• **Task brief**: In the listing below, find the line containing "Query: workbench" and the line containing "368 205 L 287". Repeat exactly those two lines and every line between them.
══ Source records
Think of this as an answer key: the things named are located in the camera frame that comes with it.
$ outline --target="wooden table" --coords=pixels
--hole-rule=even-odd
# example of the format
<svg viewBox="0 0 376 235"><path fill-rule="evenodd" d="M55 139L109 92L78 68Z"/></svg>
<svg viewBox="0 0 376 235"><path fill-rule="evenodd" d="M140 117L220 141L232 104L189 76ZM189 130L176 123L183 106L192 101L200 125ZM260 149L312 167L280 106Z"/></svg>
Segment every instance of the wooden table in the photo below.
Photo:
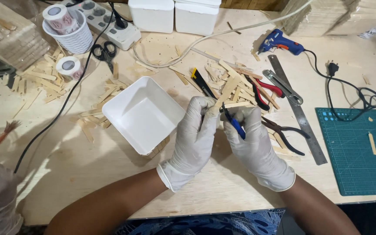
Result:
<svg viewBox="0 0 376 235"><path fill-rule="evenodd" d="M266 15L253 10L220 9L214 32L228 30L227 21L234 28L266 21ZM262 74L272 69L267 60L271 53L259 55L257 62L250 54L253 46L262 41L261 36L274 29L274 25L243 30L241 35L231 33L208 39L196 46L201 51L211 51L228 62L240 62ZM197 35L142 33L138 50L145 59L168 61L176 56L175 45L186 48L200 38ZM318 55L318 66L325 72L327 60L339 63L336 77L345 79L358 87L366 86L362 74L370 78L369 88L376 90L376 38L364 40L357 36L328 36L323 38L296 38L305 48ZM289 51L276 50L276 54L295 91L304 99L302 108L325 153L320 126L316 119L315 107L327 107L325 83L313 70L314 58L308 53L293 56ZM206 74L204 65L207 58L191 51L176 67L185 69L197 67ZM134 82L137 77L126 68L134 63L132 51L119 51L115 61L119 63L119 77L124 82ZM109 183L156 167L163 159L170 158L175 136L170 144L154 159L139 156L128 142L114 128L102 130L97 127L91 132L95 143L88 143L79 126L69 118L91 109L97 103L97 96L104 93L104 82L112 75L104 62L91 60L81 85L72 94L67 112L58 122L40 137L30 148L23 160L19 174L25 176L18 186L18 210L25 217L26 225L47 224L53 216L75 200ZM164 90L186 108L192 96L201 95L191 85L185 86L169 68L160 69L152 78ZM350 107L357 100L353 88L342 89L340 83L332 82L332 99L335 107ZM21 111L16 119L23 124L8 136L0 146L0 163L9 168L15 164L29 141L41 131L58 113L65 97L48 104L43 103L43 93L29 110ZM0 133L17 108L21 99L3 87L0 81ZM298 128L287 99L277 99L280 110L267 115L282 126ZM288 133L290 143L306 156L300 162L288 161L297 174L315 186L334 203L374 201L376 196L341 196L330 163L316 166L310 150L301 136ZM170 190L161 194L132 218L193 215L218 212L238 212L283 207L279 196L260 186L256 178L248 173L232 155L222 131L216 133L210 161L200 174L194 177L178 193Z"/></svg>

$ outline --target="white container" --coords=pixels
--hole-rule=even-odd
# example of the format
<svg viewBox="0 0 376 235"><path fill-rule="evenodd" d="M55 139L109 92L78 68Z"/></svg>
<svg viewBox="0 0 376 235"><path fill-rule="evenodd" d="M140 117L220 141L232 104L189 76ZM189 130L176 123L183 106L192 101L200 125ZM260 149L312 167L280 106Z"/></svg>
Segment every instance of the white container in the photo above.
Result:
<svg viewBox="0 0 376 235"><path fill-rule="evenodd" d="M210 8L220 8L222 0L175 0L177 3L189 3Z"/></svg>
<svg viewBox="0 0 376 235"><path fill-rule="evenodd" d="M71 34L58 35L57 31L52 29L45 20L43 20L43 29L69 52L73 54L83 54L91 49L94 39L89 30L88 24L86 24L85 15L74 9L68 9L68 11L72 18L76 19L79 25L81 25L78 30Z"/></svg>
<svg viewBox="0 0 376 235"><path fill-rule="evenodd" d="M219 8L175 3L175 27L180 33L208 36L213 34Z"/></svg>
<svg viewBox="0 0 376 235"><path fill-rule="evenodd" d="M182 120L182 109L152 78L142 77L102 107L140 155L148 155Z"/></svg>
<svg viewBox="0 0 376 235"><path fill-rule="evenodd" d="M133 23L141 31L173 32L173 0L129 0Z"/></svg>

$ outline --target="white power strip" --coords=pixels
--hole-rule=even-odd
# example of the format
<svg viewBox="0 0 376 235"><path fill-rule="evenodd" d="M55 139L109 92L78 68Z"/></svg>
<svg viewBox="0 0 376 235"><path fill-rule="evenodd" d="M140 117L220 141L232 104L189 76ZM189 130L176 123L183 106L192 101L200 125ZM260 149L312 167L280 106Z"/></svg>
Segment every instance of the white power strip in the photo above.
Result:
<svg viewBox="0 0 376 235"><path fill-rule="evenodd" d="M64 0L61 2L63 5L71 5L74 1ZM84 13L86 16L86 22L89 28L95 33L99 34L108 24L110 20L111 11L98 5L97 3L86 0L81 4L70 7L71 9L76 9ZM101 35L106 40L112 41L122 50L127 51L133 43L141 39L142 35L138 27L131 23L124 21L125 29L118 27L115 23L114 16L112 17L112 22L107 30Z"/></svg>

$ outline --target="paintbrush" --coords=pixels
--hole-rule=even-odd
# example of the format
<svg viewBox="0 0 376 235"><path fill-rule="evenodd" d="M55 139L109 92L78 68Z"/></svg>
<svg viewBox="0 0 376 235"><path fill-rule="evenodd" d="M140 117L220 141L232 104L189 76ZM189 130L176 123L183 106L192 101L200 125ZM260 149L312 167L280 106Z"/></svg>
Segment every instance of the paintbrush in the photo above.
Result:
<svg viewBox="0 0 376 235"><path fill-rule="evenodd" d="M16 129L21 123L19 121L13 121L12 123L7 122L4 132L0 135L0 144L5 140L8 134Z"/></svg>

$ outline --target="green cutting mat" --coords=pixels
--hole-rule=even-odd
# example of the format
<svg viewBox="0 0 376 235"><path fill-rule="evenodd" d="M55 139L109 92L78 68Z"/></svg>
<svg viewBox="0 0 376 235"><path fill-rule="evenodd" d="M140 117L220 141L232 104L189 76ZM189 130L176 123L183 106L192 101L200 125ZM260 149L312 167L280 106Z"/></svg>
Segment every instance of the green cutting mat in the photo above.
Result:
<svg viewBox="0 0 376 235"><path fill-rule="evenodd" d="M360 112L341 108L335 111L343 118ZM316 108L316 114L341 195L376 195L376 155L368 139L370 132L376 146L376 109L352 122L338 121L329 108Z"/></svg>

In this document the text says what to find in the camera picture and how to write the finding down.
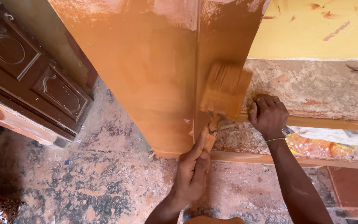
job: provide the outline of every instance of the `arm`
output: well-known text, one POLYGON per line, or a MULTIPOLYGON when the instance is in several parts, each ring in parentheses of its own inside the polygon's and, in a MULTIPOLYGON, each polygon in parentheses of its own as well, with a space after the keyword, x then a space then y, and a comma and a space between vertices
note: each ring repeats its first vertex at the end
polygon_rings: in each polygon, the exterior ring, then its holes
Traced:
MULTIPOLYGON (((265 141, 282 138, 288 112, 276 96, 262 95, 252 104, 249 121, 265 141)), ((332 224, 319 194, 292 155, 285 139, 267 143, 272 155, 282 197, 295 224, 332 224)))
POLYGON ((145 224, 176 224, 182 209, 204 193, 210 166, 210 155, 203 150, 207 135, 207 131, 202 131, 192 149, 179 157, 171 191, 152 211, 145 224))

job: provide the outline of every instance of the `brush bristles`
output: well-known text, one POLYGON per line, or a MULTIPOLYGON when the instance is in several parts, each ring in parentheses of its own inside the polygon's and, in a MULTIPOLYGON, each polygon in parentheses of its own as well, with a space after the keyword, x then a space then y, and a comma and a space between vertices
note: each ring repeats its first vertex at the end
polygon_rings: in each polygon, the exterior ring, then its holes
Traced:
POLYGON ((225 115, 228 120, 236 120, 251 78, 252 73, 243 71, 242 67, 213 64, 200 109, 225 115))

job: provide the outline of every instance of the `carved door panel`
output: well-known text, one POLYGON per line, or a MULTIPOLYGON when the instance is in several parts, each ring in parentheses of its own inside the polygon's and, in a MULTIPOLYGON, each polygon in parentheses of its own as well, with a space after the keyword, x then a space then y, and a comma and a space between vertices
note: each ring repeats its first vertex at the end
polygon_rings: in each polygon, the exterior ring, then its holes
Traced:
POLYGON ((2 5, 0 89, 73 133, 93 103, 2 5))

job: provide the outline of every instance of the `dirty floor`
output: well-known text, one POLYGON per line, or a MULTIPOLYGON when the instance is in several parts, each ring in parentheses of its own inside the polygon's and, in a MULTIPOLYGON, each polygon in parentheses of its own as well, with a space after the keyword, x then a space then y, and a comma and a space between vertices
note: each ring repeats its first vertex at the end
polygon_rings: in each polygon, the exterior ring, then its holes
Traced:
MULTIPOLYGON (((121 104, 100 79, 95 86, 80 143, 61 150, 10 130, 0 136, 0 194, 25 201, 16 224, 140 224, 170 190, 177 159, 150 156, 121 104)), ((326 169, 305 171, 325 204, 335 207, 326 169)), ((178 223, 197 215, 292 223, 273 166, 213 161, 209 174, 204 196, 178 223)))

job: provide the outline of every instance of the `paint brush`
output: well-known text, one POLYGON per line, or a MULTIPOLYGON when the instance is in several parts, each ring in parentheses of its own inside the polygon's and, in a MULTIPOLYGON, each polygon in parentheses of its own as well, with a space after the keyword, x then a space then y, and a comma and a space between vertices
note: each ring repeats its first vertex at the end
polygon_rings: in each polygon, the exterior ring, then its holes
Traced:
POLYGON ((212 65, 200 104, 200 110, 211 116, 211 122, 201 133, 207 138, 204 150, 208 153, 215 143, 221 121, 235 121, 240 115, 251 78, 252 73, 243 71, 242 66, 222 62, 212 65))

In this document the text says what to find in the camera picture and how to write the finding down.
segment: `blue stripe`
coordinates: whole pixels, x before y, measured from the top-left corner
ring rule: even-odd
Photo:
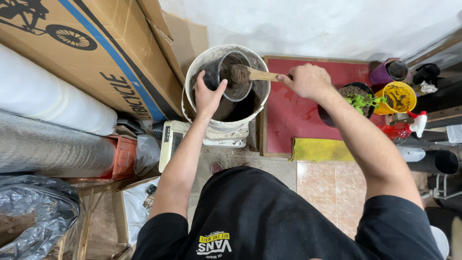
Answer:
[[[108,52],[112,59],[117,63],[122,72],[126,75],[129,81],[132,82],[133,87],[136,89],[138,94],[140,94],[146,108],[151,113],[152,118],[155,120],[166,120],[165,115],[159,110],[154,101],[151,99],[147,91],[138,81],[138,78],[133,74],[130,67],[122,59],[119,53],[112,47],[112,45],[106,40],[106,38],[98,31],[98,29],[90,23],[83,14],[81,14],[77,8],[75,8],[68,0],[58,0],[89,32],[93,37],[99,42],[101,46]]]

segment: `white wall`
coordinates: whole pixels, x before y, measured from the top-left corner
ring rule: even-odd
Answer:
[[[462,0],[159,0],[208,27],[210,47],[259,55],[405,58],[461,27]]]

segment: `yellow cloth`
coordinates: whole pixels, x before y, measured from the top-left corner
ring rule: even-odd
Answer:
[[[293,160],[303,161],[354,161],[343,141],[314,138],[294,138],[292,146]]]

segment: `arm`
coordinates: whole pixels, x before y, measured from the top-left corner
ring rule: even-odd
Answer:
[[[358,113],[332,86],[326,70],[311,64],[292,68],[290,80],[279,75],[300,97],[321,105],[339,129],[346,146],[363,171],[366,200],[377,195],[405,198],[423,208],[409,167],[395,145],[371,121]]]
[[[204,74],[205,71],[199,73],[195,85],[197,117],[162,173],[148,219],[167,212],[188,218],[189,194],[196,176],[202,140],[228,83],[223,80],[216,91],[211,91],[204,84]]]

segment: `person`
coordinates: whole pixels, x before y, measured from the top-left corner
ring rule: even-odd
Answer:
[[[274,176],[252,167],[214,174],[202,188],[188,233],[187,207],[216,91],[195,85],[197,118],[160,178],[138,259],[442,259],[407,164],[394,144],[332,86],[325,69],[292,68],[278,80],[323,106],[367,183],[364,213],[352,240]]]

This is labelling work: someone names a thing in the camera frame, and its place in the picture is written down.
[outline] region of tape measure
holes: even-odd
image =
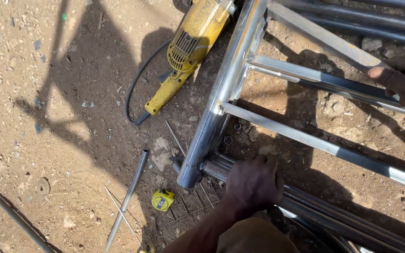
[[[154,192],[151,203],[155,209],[166,212],[166,210],[168,210],[168,208],[174,202],[173,198],[174,193],[161,189]]]

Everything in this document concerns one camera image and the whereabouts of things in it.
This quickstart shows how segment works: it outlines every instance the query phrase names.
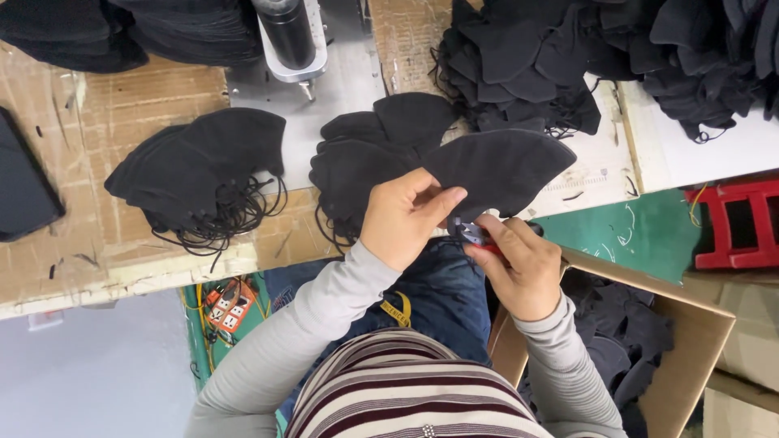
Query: workbench
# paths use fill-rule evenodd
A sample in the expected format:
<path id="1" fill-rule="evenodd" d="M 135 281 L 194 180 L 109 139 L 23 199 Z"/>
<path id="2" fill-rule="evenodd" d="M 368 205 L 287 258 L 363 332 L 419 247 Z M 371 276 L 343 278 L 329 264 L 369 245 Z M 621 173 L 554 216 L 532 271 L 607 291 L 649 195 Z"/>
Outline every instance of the workbench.
<path id="1" fill-rule="evenodd" d="M 386 86 L 393 94 L 439 94 L 428 75 L 435 65 L 430 48 L 437 47 L 449 26 L 450 1 L 355 1 L 354 11 L 368 30 L 364 35 L 368 38 L 358 47 L 372 60 L 365 68 L 373 69 L 379 80 L 371 92 L 378 90 L 376 95 L 381 96 Z M 35 62 L 7 44 L 2 49 L 0 104 L 18 120 L 67 214 L 17 242 L 0 244 L 0 319 L 337 255 L 315 222 L 318 193 L 304 178 L 295 177 L 308 174 L 314 139 L 294 140 L 289 125 L 283 146 L 285 178 L 297 180 L 292 185 L 296 189 L 289 192 L 279 216 L 268 217 L 255 231 L 233 239 L 213 272 L 213 257 L 192 256 L 153 237 L 140 209 L 103 188 L 127 153 L 163 127 L 190 122 L 230 106 L 231 101 L 251 106 L 239 87 L 227 86 L 228 79 L 240 81 L 246 71 L 228 70 L 226 78 L 222 68 L 152 57 L 140 69 L 95 75 Z M 338 50 L 333 49 L 331 62 L 339 59 Z M 338 71 L 332 65 L 324 77 L 337 78 Z M 594 78 L 588 81 L 594 85 Z M 631 200 L 639 195 L 640 180 L 649 179 L 646 172 L 635 170 L 641 167 L 634 165 L 624 96 L 605 81 L 594 96 L 602 113 L 598 134 L 564 140 L 579 160 L 544 188 L 522 218 Z M 272 103 L 263 109 L 273 111 Z M 463 132 L 460 126 L 445 140 Z"/>

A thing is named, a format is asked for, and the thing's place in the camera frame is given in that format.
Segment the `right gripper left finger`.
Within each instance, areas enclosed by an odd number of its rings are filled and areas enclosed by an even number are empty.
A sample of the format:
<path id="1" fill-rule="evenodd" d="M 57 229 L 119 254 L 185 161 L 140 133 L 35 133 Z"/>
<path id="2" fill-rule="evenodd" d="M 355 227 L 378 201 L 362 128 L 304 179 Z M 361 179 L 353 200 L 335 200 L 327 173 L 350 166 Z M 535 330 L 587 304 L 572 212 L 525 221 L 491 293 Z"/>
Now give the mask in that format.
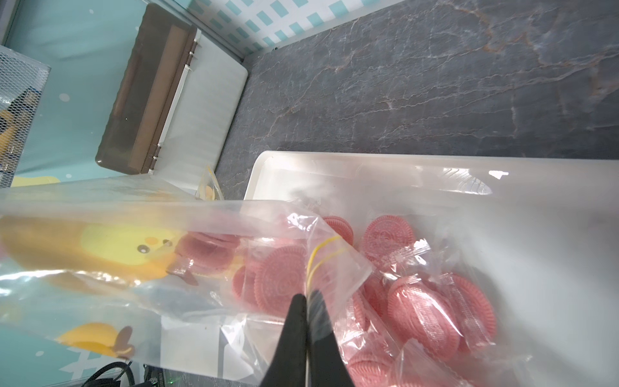
<path id="1" fill-rule="evenodd" d="M 304 387 L 307 362 L 307 301 L 293 296 L 271 365 L 260 387 Z"/>

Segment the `ziploc bag of cookies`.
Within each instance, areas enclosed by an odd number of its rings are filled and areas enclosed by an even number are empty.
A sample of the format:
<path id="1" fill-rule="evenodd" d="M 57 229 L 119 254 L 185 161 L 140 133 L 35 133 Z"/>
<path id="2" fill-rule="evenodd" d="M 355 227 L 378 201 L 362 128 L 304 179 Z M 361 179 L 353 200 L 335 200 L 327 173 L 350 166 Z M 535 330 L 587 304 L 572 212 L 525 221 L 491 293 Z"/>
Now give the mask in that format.
<path id="1" fill-rule="evenodd" d="M 323 339 L 371 271 L 286 202 L 149 175 L 1 192 L 2 324 L 125 361 L 257 384 L 291 309 Z"/>
<path id="2" fill-rule="evenodd" d="M 200 182 L 198 183 L 198 189 L 196 191 L 196 197 L 203 201 L 224 200 L 224 195 L 220 188 L 218 179 L 210 166 L 206 167 L 201 176 Z"/>

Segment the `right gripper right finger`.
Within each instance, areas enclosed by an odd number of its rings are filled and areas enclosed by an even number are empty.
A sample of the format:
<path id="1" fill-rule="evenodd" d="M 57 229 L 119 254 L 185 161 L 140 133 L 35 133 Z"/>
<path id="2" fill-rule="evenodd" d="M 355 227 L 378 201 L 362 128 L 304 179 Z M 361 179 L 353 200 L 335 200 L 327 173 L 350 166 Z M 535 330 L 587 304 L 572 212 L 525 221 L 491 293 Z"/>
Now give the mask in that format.
<path id="1" fill-rule="evenodd" d="M 319 290 L 313 290 L 309 296 L 308 323 L 309 377 L 307 385 L 353 387 L 354 383 L 339 353 L 327 304 Z"/>

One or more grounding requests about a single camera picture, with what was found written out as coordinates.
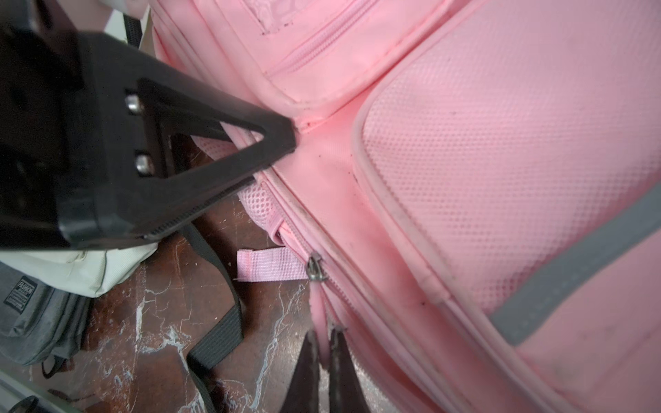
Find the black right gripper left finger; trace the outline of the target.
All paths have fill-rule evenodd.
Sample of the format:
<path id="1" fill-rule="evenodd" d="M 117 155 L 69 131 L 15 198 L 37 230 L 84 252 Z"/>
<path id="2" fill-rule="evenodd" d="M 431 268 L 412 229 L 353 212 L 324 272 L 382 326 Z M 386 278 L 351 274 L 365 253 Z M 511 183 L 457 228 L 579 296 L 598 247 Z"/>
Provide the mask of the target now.
<path id="1" fill-rule="evenodd" d="M 319 348 L 314 330 L 306 333 L 280 413 L 319 412 Z"/>

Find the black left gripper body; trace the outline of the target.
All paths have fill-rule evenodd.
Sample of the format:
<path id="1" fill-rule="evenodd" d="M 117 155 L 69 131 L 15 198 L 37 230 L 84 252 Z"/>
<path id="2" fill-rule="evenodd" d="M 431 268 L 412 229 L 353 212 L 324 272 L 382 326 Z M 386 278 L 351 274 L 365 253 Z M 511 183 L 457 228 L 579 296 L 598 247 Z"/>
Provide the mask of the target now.
<path id="1" fill-rule="evenodd" d="M 56 1 L 1 3 L 1 247 L 95 250 L 74 236 L 65 189 L 85 146 L 97 146 L 87 72 L 96 33 L 77 30 Z"/>

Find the grey backpack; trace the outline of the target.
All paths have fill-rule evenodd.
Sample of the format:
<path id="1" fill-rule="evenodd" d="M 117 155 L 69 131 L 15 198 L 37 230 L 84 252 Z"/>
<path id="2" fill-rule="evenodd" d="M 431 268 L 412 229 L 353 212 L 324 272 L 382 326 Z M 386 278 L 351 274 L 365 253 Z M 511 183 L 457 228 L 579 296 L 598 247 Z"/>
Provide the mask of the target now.
<path id="1" fill-rule="evenodd" d="M 1 355 L 50 379 L 81 349 L 92 299 L 1 265 Z"/>

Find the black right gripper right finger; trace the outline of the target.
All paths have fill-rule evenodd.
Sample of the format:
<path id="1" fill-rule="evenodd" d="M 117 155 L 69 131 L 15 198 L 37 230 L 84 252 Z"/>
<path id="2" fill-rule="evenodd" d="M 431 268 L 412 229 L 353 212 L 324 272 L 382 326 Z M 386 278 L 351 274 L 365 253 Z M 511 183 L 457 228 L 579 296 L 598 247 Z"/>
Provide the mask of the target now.
<path id="1" fill-rule="evenodd" d="M 330 412 L 370 413 L 344 332 L 334 329 L 330 342 Z"/>

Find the pink backpack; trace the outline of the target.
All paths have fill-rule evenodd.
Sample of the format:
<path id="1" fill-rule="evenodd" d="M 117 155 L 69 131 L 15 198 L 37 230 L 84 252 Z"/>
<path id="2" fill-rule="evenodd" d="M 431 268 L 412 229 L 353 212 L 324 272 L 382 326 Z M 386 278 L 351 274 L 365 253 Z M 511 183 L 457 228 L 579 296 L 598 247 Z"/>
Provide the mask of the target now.
<path id="1" fill-rule="evenodd" d="M 294 122 L 241 200 L 406 412 L 660 409 L 657 1 L 154 1 L 162 60 Z"/>

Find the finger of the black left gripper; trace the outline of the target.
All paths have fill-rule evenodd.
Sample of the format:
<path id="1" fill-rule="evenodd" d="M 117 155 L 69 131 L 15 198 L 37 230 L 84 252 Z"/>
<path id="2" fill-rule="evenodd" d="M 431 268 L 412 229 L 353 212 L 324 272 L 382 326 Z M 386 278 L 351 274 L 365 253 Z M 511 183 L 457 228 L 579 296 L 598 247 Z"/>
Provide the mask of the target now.
<path id="1" fill-rule="evenodd" d="M 60 232 L 70 243 L 149 243 L 250 184 L 296 147 L 291 120 L 203 84 L 109 35 L 80 33 L 80 88 L 63 94 L 70 169 L 56 181 Z M 176 139 L 258 142 L 185 169 Z"/>

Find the beige backpack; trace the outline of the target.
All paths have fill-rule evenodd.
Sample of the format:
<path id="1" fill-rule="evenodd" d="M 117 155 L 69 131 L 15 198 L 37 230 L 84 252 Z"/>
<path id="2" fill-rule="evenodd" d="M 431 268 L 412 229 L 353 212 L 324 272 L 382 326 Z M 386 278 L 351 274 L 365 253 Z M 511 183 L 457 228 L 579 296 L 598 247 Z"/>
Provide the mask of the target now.
<path id="1" fill-rule="evenodd" d="M 82 412 L 221 412 L 210 368 L 187 357 L 235 300 L 197 237 L 167 237 L 125 282 L 95 299 L 83 348 L 46 379 L 41 367 L 2 359 L 13 377 Z"/>
════
• **Answer section**:
Query: workbench
# paths use fill-rule evenodd
A sample in the expected format:
<path id="1" fill-rule="evenodd" d="M 135 281 L 194 180 L 109 139 L 23 199 Z"/>
<path id="2" fill-rule="evenodd" d="M 368 205 L 287 258 L 363 332 L 419 247 Z M 371 276 L 343 278 L 329 264 L 369 245 Z M 621 173 L 554 216 L 532 271 L 607 291 L 649 195 Z"/>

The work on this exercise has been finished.